An interesting, if wordy and sometimes hard to follow, paper entitled “South Korea’s Christian Military Chaplaincy in the Korean War – religion as ideology?” was recently published by Vladimir Tikhonov, a Soviet-born professor at Oslo University with a doctorate in ancient Korean history.  It seeks to find the “reason for the rapid growth” of Christianity in South Korea — which the author suggests is the military chaplaincy: 

In 1951-1968, Christians – despite being a numerical minority! – monopolized the chaplaincy in the military, and fully utilised this monopoly, “solacing” vulnerable youth forcibly conscripted for military service and making many “church family members”. The loyalties won in such a way, often lasted for life, thus providing the churches with new recruits and the hard-core anti-Communist state – with docile anti-Communist Christian subjects.

The paper also suggests religion was used as an political tool and even a means to ensure a continuing friendly reliance with the United States.

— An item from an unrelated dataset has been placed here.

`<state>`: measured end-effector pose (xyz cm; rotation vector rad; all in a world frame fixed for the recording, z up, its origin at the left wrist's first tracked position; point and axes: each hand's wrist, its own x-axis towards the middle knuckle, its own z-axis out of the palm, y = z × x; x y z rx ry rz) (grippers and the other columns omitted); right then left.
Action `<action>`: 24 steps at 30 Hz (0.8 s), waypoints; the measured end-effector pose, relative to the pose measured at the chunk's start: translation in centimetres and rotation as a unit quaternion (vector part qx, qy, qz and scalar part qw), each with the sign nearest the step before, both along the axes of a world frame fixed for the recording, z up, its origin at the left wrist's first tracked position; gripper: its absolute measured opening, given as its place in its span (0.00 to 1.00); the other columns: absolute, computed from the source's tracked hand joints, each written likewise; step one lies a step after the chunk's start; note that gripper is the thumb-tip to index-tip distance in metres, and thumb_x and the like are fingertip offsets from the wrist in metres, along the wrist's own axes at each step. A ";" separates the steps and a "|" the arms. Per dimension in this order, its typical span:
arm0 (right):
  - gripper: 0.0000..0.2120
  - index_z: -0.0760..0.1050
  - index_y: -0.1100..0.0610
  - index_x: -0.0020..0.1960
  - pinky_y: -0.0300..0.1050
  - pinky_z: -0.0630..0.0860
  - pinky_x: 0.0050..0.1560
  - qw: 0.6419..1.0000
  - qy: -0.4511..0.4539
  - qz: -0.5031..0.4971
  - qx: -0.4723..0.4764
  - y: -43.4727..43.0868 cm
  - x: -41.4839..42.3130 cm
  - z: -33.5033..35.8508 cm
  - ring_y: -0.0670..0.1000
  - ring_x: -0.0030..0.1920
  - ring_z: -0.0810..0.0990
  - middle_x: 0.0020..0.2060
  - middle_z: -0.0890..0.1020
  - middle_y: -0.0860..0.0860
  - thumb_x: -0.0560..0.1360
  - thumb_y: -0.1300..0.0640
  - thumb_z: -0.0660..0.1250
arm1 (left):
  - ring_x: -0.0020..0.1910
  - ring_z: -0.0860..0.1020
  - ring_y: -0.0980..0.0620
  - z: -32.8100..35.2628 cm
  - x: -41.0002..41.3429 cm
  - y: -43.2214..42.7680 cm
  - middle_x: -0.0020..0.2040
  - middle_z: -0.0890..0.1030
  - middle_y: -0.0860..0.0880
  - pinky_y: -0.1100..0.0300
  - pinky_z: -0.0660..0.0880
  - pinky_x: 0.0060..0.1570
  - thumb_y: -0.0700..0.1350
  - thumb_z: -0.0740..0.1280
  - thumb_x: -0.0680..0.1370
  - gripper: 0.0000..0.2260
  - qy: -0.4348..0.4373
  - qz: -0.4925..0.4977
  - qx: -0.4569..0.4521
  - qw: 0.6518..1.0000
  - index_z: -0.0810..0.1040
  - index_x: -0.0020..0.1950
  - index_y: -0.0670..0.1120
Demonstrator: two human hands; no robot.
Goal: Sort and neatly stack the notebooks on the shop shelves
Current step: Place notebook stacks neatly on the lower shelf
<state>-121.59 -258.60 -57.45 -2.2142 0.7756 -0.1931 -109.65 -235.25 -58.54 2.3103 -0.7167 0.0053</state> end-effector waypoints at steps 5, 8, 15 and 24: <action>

The chaplaincy in the military…was fully modelled on the American system – in fact, South Korea was one of the first non-European societies penetrated by American missionaries where such an institution took roots (Kang 2006: 346). US missionaries were also well represented among the pioneering chaplains in the South Korean army.

For example, a US Maryknoller with Korea experience since 1931, George M. Carroll (1906-1981), was a chaplain to the United Nations’ forces from the beginning of the Korean War and concurrently a member of the committee for the advancement of the establishment of chaplaincy in the Korean army…He was later charged with training of the Korean chaplains and translation of the relevant regulations of the US Army into the Korean language. Another pioneer of Korean chaplaincy was William E. Shaw, a prominent Methodist missionary who worked in Korea since 1921 (Haga 2012; Kang 2006: 347). The US army employed 1618 chaplains by 1953 (Johnson 2013), and fighting side by side with it was a huge stimulus for the new-born South Korean army to develop a chaplain corps of its own, a key measure in uplifting Korean civilization.

Its an interesting if different read.